De Villiers's thesis is nothing less than subtle. A poem like East Coker, which evinces the anxieties characteristic of late style, responds allusively and ironically-indeed with embarrassment, even shame-to the portentous arrogance and insularity of Eliot's early work, and may thus be read as a performance of the writer's rejection of his own work. And this is where the aesthetic dovetails with the ethical, in De Villiers's argument. Rather than simply thematising humility, the text enacts self-lowering in its very ontogenesis, in its coming into being. Crucially, though, it does not follow that the work finally instantiates humility, and that humility is therefore something that may be accomplished, attained. Eliot's use of irony implicates the late poetry itself in the shamefulness of that which it ironises, and so forestalls the complacent distance concomitant on maturity, even as such detachment seeks to install itself. If this self-destabilisation constitutes a performance of humility, it is a humility that is not yet present, which is yet to come.

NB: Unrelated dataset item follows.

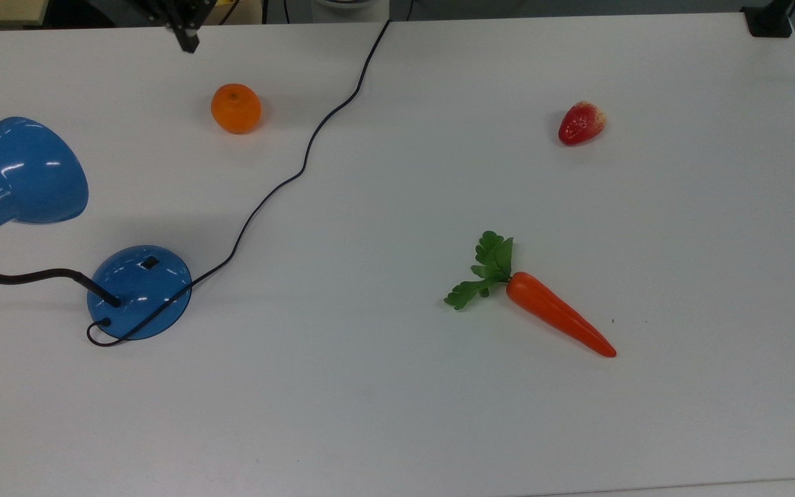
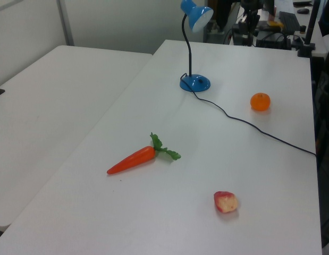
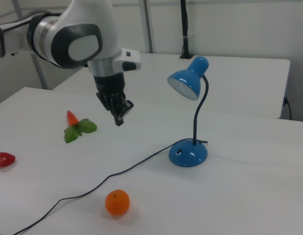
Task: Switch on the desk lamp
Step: 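Move the gripper over the blue lamp base and lower it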
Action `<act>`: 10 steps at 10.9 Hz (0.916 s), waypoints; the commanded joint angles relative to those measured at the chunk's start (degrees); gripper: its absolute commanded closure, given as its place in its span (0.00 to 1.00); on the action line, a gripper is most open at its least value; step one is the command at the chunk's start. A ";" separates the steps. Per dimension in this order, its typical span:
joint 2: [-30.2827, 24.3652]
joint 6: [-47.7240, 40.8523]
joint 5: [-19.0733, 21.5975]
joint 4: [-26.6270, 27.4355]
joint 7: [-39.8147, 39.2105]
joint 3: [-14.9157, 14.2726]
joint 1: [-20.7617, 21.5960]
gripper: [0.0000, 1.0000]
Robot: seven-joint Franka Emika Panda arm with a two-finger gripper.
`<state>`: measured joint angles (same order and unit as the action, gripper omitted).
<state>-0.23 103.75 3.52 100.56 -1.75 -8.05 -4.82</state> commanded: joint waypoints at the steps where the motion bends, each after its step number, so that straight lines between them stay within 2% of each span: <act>1: -0.39 8.03 0.17 4.02 0.08 -0.39 -0.19 1.00; 8: 7.60 28.75 0.26 5.43 8.76 -0.39 -0.63 1.00; 10: 9.09 40.07 0.17 9.98 11.24 -0.47 -0.45 1.00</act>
<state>7.55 133.19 3.57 106.02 6.32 -8.13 -5.78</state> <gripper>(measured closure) 0.991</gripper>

De Villiers then goes on to show that Beckett's How It Is also displays late style's tendency to interrogate the conventions of earlier work, while at the same time inscribing an irreducible ironic doubleness that precludes one from "interpreting the work as either allied with or opposed to the author's earlier writing" (181). Even as it interrogates the earlier work, the "syntax of extreme weakness, penury" that Beckett, in his own words, strove for in this text self-reflexively betrays a scepticism toward its own operations, its own recognisably Beckettian form. As De Villiers puts it, How It Is "looks askance both at old foundations and new turnings" (182). Its "syntax of penury" enables resistance to a writing that becomes what it opposes, a "totalising poetics" (182). As with Eliot, what is evident in Beckett's late work, then, is a negotiation, rather than resolution, of the aporia of representing humility.

In conclusion, De Villiers's study is deeply impressive. It is highly original and erudite, yet engaging and, yes, humble. The monograph appears in the Other Becketts series, which seeks "to think differently [...] about Beckett's work, to question, that is, even the questions we ask about it" (vi). In my view, it does all this and then a whole lot more.